__RECORDED INFORMATION__:
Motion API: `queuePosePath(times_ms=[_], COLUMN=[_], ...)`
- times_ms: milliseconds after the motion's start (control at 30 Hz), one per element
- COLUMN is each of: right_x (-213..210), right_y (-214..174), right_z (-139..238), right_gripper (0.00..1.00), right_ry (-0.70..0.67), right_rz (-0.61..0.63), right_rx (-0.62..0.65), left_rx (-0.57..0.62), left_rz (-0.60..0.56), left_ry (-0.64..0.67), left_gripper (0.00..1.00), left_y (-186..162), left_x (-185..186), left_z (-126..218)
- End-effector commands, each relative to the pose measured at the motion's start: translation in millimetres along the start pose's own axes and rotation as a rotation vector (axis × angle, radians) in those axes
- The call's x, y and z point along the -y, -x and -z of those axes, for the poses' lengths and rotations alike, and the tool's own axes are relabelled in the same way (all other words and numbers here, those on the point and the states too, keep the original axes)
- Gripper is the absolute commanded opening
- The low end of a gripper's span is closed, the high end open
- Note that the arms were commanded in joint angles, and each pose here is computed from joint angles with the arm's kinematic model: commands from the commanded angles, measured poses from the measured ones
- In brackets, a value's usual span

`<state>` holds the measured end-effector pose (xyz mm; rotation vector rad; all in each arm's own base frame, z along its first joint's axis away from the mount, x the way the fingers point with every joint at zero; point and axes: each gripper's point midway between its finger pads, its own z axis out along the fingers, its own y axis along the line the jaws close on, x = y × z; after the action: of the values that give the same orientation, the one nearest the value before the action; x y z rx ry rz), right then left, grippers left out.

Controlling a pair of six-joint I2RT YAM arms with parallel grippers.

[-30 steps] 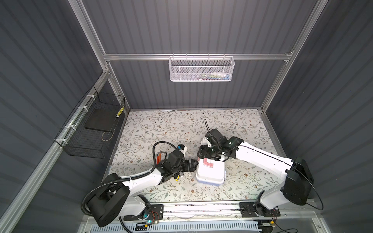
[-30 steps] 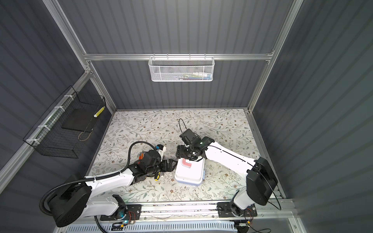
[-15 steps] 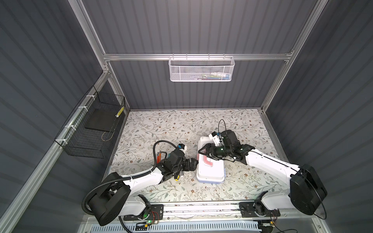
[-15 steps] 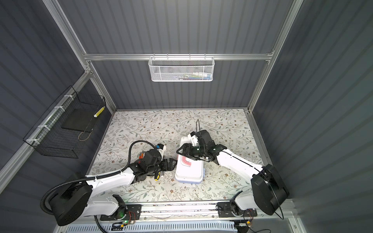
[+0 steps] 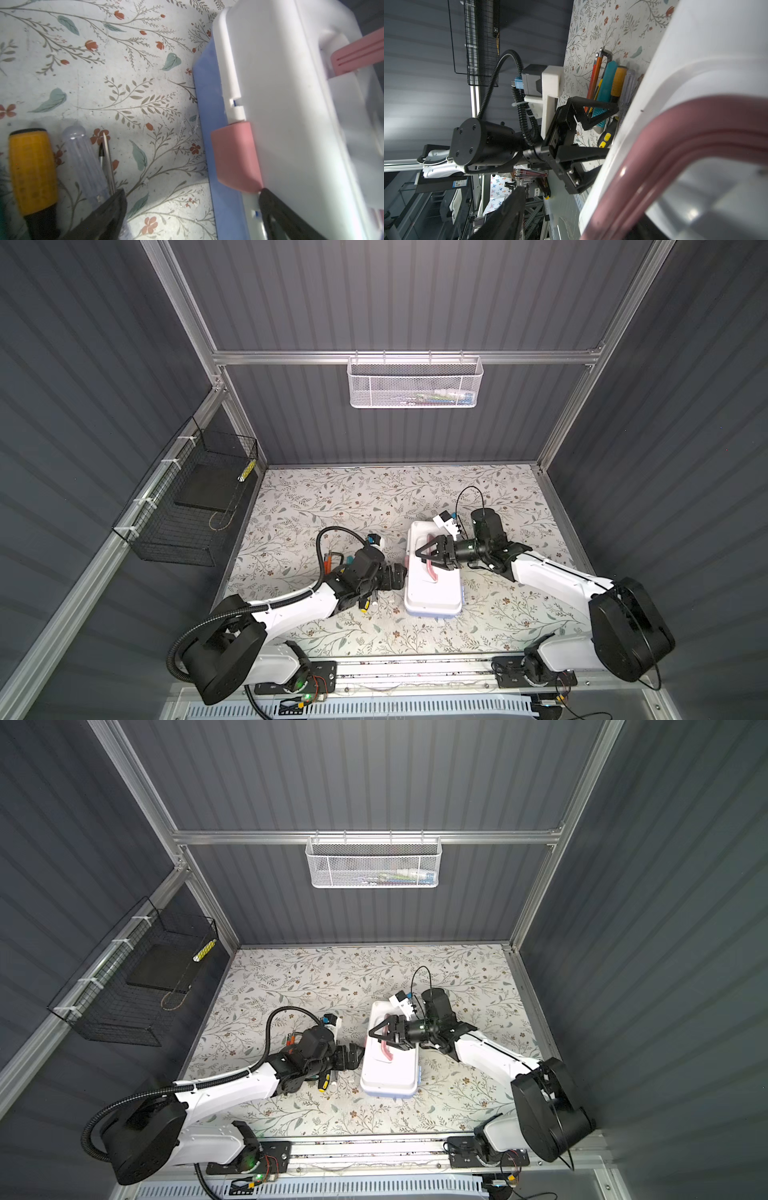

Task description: Pack the tool kit

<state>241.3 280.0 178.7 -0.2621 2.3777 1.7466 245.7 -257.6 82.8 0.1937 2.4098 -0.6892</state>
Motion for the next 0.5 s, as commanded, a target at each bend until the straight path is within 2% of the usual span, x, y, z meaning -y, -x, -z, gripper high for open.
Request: queuePosePath(times_ms=[0, 333, 467], right_x=[-20.3, -12.4, -0.7], right_y=[-4.6, -10.5, -12.1], right_z=[13.0, 34.1, 43.3], right_gripper=[0.68, 0.66, 0.67], right_ry=[0.092, 0.071, -0.037], right_rz=[0.105, 0.11, 0.114], right_rx=[-0.011, 0.039, 0.072], left_rx=[0.0, -0.019, -0.017], left_rz=[0.007, 0.0, -0.021], left_ry=[0.051, 0.088, 0.104], left_gripper=[0.99, 0.99, 1.0], left_y=[0.6, 2.8, 6.5], left_x=[-7.2, -9.6, -10.2], left_z=[4.9, 9.1, 12.1])
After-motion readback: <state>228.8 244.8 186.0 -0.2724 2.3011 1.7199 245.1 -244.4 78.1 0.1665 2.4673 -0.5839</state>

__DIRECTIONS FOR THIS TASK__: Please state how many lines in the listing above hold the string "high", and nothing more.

__SOLUTION FOR THIS EXERCISE__: 2